#### [BRIEF]
Using the data below, gather each line that includes the word "document".

#### [DATA FOR THIS TASK]
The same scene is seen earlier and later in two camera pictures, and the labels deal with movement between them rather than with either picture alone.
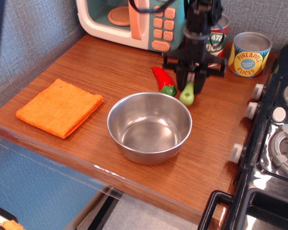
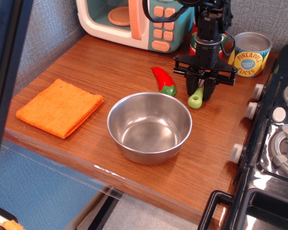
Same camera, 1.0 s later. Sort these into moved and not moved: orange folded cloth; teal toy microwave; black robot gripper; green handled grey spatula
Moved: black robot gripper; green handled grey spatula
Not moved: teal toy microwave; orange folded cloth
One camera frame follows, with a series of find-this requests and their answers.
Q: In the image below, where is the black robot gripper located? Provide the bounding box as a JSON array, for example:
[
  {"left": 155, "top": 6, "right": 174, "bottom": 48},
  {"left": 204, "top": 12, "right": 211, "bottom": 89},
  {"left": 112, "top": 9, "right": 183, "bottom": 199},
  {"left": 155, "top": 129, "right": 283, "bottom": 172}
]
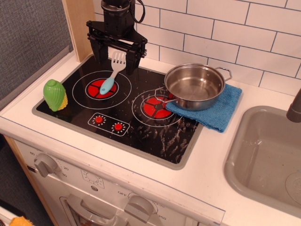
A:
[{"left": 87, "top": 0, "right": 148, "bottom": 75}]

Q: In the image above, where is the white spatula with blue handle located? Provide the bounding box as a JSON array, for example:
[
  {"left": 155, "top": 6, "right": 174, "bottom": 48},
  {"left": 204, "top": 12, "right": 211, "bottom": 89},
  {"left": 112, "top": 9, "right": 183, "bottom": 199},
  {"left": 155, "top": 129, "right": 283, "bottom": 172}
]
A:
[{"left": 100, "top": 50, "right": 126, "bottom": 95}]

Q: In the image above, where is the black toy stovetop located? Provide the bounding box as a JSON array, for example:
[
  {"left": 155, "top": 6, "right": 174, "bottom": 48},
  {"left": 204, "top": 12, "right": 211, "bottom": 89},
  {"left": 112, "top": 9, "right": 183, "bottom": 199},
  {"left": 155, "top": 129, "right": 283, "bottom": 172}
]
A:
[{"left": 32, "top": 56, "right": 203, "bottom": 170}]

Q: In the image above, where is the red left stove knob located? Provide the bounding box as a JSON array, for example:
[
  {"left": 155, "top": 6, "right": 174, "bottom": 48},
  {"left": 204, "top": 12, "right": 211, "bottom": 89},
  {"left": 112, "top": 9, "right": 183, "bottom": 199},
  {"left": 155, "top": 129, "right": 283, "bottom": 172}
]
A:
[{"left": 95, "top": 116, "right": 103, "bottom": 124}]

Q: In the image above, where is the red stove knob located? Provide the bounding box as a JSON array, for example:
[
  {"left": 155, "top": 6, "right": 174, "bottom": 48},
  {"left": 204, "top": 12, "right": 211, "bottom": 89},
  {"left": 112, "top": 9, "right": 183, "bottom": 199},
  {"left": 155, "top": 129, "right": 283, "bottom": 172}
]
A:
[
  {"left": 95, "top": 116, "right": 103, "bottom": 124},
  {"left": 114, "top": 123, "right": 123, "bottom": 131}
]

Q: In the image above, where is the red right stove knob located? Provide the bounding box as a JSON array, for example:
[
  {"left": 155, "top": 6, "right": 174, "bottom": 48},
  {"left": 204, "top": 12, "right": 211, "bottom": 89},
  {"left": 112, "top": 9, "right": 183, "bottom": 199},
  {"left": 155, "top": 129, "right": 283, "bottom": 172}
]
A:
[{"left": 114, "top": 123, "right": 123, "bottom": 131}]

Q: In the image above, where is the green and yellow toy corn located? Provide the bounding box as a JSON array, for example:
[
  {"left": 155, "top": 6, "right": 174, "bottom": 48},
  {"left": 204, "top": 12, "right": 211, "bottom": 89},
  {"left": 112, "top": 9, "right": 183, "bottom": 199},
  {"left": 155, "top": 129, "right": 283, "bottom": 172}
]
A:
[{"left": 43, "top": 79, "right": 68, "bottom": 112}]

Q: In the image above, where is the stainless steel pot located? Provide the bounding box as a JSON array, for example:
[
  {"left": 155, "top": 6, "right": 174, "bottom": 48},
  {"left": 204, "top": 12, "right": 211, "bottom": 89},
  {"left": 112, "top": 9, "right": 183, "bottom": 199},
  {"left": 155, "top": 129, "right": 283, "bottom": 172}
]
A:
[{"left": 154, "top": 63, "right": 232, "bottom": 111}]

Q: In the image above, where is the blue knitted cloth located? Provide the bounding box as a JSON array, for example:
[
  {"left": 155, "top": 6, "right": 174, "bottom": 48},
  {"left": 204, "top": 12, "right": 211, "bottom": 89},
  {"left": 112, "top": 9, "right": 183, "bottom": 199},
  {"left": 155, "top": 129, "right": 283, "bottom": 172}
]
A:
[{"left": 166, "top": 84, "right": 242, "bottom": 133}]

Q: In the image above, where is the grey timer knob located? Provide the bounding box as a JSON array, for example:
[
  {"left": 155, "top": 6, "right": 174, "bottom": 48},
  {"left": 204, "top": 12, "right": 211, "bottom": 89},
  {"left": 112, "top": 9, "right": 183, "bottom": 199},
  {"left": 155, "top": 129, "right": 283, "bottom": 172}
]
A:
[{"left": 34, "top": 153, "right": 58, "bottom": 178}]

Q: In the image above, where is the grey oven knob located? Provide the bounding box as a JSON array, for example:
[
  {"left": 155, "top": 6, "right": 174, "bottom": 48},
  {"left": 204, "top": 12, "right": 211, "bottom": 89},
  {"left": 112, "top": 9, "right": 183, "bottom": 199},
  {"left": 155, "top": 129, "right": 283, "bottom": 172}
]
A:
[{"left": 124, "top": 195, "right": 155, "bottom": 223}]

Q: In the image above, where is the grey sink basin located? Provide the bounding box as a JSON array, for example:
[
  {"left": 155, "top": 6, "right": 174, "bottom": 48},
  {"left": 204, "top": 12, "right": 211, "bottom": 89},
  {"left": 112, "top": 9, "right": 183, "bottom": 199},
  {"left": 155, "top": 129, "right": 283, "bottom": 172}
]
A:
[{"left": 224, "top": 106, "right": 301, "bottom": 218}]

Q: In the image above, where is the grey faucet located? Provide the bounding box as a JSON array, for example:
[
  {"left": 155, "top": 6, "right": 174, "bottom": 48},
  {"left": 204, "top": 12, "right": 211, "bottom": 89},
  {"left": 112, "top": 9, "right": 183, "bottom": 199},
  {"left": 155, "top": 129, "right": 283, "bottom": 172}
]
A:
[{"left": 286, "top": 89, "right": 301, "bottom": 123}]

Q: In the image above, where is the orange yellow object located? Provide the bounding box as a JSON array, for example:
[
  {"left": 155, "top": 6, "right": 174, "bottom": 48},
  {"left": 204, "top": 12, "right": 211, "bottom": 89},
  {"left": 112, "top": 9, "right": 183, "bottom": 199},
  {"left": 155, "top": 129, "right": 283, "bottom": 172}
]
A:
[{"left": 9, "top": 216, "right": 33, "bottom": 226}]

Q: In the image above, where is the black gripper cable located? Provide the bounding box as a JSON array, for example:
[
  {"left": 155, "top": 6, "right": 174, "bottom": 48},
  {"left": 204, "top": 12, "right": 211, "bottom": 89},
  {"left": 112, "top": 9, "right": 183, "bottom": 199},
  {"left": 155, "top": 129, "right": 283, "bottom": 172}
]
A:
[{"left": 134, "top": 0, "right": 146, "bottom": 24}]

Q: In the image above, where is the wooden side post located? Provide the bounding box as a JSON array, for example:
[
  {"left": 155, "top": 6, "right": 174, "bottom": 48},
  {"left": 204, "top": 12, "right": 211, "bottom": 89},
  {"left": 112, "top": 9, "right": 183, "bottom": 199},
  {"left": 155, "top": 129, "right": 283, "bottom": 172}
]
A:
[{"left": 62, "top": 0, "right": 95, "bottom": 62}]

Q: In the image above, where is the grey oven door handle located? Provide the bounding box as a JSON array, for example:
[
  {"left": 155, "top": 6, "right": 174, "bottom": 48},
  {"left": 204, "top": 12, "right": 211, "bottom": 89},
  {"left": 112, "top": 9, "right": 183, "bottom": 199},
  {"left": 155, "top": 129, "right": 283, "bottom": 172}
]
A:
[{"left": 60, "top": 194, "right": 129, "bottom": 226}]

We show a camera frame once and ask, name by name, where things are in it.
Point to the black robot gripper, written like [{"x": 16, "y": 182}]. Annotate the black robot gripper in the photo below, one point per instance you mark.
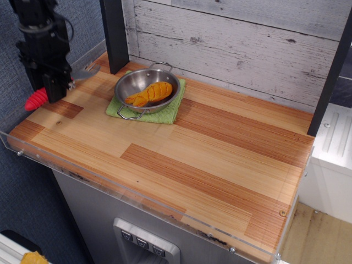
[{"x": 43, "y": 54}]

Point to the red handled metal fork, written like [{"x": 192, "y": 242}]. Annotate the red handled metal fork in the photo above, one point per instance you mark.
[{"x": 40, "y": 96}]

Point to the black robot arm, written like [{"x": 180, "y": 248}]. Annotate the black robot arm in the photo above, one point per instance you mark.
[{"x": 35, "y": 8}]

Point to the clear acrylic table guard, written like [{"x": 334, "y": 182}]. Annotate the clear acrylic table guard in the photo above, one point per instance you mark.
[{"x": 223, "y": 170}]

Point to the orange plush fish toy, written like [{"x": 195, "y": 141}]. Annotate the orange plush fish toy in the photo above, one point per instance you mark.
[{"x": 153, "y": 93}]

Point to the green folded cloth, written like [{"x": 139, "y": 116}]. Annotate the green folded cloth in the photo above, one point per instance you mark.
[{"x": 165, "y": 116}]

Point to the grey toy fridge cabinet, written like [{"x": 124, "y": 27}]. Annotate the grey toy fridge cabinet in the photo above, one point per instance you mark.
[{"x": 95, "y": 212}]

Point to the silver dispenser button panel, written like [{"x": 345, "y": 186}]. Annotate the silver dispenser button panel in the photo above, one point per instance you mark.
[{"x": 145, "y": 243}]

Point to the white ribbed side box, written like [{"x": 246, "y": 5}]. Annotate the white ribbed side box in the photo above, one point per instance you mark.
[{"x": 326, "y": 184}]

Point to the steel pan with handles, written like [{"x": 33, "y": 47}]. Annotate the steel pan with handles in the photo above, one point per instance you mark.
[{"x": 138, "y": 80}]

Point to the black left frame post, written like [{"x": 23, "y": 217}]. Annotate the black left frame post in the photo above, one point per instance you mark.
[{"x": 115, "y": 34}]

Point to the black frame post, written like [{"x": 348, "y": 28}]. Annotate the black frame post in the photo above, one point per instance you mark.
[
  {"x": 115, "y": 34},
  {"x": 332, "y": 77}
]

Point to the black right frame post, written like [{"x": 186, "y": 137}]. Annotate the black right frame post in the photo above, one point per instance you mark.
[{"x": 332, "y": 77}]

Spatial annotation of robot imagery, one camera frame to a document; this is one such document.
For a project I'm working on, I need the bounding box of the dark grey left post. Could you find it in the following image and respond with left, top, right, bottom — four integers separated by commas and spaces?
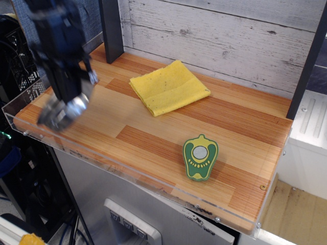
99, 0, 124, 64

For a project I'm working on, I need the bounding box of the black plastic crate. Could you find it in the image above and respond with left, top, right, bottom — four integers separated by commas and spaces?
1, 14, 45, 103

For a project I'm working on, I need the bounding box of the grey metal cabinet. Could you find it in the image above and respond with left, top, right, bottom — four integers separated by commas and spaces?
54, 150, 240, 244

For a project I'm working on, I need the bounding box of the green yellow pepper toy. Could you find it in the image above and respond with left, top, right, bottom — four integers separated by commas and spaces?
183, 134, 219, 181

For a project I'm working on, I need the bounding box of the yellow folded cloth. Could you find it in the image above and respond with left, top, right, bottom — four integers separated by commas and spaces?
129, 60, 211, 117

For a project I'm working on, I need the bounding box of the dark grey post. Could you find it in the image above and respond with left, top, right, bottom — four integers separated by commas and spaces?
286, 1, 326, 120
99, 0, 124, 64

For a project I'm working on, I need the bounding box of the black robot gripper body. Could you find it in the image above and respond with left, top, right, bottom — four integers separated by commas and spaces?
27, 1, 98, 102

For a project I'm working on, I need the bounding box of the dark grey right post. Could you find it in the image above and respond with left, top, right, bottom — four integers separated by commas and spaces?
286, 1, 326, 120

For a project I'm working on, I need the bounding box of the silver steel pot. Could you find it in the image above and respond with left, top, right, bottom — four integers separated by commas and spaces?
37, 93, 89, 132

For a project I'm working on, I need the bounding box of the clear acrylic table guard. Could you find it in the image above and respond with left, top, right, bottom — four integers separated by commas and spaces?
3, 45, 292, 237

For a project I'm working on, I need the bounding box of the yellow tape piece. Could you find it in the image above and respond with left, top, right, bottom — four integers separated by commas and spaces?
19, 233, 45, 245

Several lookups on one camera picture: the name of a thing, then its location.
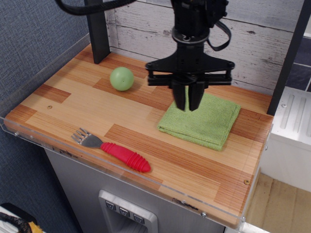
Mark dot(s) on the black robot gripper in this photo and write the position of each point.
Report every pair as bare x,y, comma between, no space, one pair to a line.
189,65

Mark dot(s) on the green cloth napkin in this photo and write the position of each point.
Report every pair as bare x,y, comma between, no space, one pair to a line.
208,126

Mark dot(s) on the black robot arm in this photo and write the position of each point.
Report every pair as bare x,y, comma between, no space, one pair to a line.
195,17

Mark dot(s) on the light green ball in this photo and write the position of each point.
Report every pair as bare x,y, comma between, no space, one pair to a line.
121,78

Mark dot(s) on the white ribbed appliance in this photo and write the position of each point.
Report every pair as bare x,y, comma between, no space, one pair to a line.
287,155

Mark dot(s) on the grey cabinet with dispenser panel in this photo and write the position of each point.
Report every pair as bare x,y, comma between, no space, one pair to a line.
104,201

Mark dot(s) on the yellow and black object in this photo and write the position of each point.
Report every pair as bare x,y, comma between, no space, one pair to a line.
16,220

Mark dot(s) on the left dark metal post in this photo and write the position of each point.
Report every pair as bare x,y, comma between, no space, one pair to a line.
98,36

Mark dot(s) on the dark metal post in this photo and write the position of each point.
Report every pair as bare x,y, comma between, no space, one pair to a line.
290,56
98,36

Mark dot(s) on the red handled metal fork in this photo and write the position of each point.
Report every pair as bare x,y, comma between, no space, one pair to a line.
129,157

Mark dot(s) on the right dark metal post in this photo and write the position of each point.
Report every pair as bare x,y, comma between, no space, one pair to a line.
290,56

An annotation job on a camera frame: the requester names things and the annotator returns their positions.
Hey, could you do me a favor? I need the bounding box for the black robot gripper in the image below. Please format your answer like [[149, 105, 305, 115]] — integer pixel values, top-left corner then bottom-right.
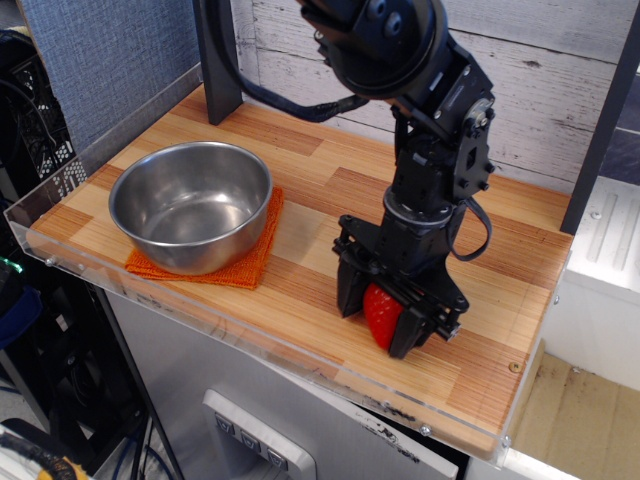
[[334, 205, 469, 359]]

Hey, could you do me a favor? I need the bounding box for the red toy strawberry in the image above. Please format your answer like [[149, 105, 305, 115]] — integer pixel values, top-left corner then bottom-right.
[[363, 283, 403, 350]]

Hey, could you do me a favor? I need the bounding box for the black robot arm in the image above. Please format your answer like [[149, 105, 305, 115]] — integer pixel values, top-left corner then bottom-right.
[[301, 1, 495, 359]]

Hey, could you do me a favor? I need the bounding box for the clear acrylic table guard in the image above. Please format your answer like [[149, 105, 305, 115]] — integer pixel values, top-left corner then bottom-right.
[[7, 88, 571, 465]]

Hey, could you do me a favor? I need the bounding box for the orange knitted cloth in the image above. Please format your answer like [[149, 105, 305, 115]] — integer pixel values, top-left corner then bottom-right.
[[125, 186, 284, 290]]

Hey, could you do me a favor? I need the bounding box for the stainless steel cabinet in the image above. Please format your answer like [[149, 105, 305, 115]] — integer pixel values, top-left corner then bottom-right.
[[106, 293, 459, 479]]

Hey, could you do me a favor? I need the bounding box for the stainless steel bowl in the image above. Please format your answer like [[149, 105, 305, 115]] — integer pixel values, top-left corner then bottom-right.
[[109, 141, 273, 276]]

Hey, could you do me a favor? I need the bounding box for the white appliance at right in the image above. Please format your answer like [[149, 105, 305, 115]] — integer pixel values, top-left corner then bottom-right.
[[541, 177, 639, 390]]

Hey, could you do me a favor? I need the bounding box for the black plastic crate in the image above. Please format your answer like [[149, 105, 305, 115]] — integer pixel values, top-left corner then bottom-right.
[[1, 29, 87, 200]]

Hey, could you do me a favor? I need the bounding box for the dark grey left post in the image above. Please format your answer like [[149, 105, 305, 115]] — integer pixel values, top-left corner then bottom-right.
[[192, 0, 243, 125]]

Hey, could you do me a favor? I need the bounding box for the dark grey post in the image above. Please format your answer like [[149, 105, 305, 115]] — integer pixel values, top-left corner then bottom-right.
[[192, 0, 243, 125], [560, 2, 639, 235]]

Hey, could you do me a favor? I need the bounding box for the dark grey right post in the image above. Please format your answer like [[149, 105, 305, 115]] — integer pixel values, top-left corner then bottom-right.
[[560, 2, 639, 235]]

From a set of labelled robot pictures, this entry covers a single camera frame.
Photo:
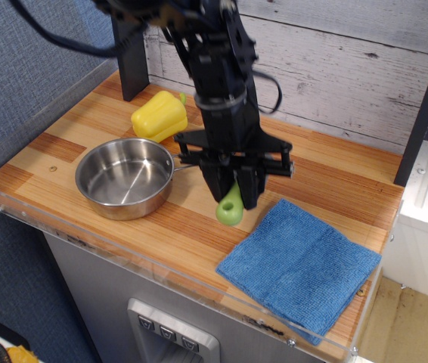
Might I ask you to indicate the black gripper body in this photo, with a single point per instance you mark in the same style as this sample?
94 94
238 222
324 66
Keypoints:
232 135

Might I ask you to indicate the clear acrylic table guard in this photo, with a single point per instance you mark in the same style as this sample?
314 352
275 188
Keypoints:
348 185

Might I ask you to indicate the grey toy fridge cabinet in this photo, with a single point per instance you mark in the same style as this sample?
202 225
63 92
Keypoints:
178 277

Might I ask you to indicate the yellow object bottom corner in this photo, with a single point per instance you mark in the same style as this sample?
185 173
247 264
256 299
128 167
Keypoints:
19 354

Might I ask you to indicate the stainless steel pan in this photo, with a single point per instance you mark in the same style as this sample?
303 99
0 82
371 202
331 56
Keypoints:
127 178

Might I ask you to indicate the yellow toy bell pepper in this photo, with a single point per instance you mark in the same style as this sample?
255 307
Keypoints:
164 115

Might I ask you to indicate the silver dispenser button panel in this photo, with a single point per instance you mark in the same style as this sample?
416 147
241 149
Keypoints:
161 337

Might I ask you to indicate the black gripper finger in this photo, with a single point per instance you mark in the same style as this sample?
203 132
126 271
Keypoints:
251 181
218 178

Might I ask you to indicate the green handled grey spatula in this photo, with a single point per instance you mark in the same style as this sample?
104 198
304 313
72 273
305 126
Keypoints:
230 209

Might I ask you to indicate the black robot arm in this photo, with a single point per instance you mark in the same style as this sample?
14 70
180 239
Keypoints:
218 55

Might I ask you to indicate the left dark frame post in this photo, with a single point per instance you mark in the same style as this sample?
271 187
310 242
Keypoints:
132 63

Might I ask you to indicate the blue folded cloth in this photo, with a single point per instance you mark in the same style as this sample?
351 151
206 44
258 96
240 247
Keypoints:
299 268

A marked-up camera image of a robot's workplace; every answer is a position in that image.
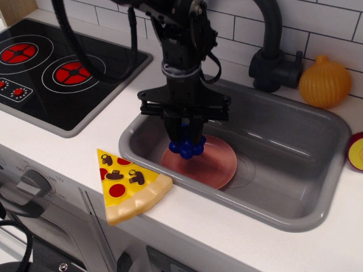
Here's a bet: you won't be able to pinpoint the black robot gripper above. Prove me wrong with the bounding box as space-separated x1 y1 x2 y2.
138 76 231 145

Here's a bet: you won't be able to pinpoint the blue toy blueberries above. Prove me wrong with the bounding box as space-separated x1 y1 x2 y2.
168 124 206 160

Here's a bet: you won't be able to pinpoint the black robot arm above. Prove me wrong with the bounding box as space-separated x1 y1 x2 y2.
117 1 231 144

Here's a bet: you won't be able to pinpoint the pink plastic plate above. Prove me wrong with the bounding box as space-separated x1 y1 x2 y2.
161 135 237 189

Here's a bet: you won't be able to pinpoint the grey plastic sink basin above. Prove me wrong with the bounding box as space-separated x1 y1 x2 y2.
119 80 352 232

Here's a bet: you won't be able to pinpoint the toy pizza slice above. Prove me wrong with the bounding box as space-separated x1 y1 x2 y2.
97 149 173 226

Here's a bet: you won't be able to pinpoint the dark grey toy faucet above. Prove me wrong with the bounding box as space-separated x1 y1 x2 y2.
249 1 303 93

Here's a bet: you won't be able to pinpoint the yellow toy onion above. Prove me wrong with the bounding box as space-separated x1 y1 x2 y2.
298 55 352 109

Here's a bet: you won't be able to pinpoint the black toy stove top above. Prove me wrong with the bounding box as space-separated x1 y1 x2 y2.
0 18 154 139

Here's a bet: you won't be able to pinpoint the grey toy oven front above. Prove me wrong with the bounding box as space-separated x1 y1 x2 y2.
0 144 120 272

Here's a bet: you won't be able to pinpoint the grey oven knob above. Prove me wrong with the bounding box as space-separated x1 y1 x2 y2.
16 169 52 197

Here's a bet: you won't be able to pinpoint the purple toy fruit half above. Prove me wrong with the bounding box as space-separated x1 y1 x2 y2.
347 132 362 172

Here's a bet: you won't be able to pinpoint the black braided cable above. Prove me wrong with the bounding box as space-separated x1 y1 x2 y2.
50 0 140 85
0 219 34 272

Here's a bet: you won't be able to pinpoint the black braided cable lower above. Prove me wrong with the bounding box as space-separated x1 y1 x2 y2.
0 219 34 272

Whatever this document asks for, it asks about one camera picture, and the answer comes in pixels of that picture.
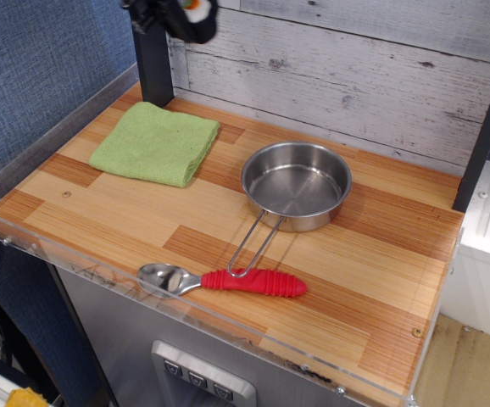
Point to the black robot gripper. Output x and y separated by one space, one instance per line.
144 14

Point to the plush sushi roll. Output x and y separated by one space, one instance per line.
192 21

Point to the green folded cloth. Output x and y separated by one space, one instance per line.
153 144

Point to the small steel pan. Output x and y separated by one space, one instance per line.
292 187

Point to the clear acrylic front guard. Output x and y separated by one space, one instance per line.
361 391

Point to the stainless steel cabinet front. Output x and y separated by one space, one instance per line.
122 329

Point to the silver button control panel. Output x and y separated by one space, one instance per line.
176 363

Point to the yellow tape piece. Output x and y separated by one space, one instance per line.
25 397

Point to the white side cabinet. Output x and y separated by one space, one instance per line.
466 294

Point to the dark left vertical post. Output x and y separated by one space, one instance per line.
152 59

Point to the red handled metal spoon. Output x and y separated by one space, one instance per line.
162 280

#### [ANSWER TO THE EXERCISE]
Spatial annotation of robot imagery, one camera frame to a document; this is one such document.
Whatever this document asks for, it asks about one camera picture, and the answer comes in pixels of that picture.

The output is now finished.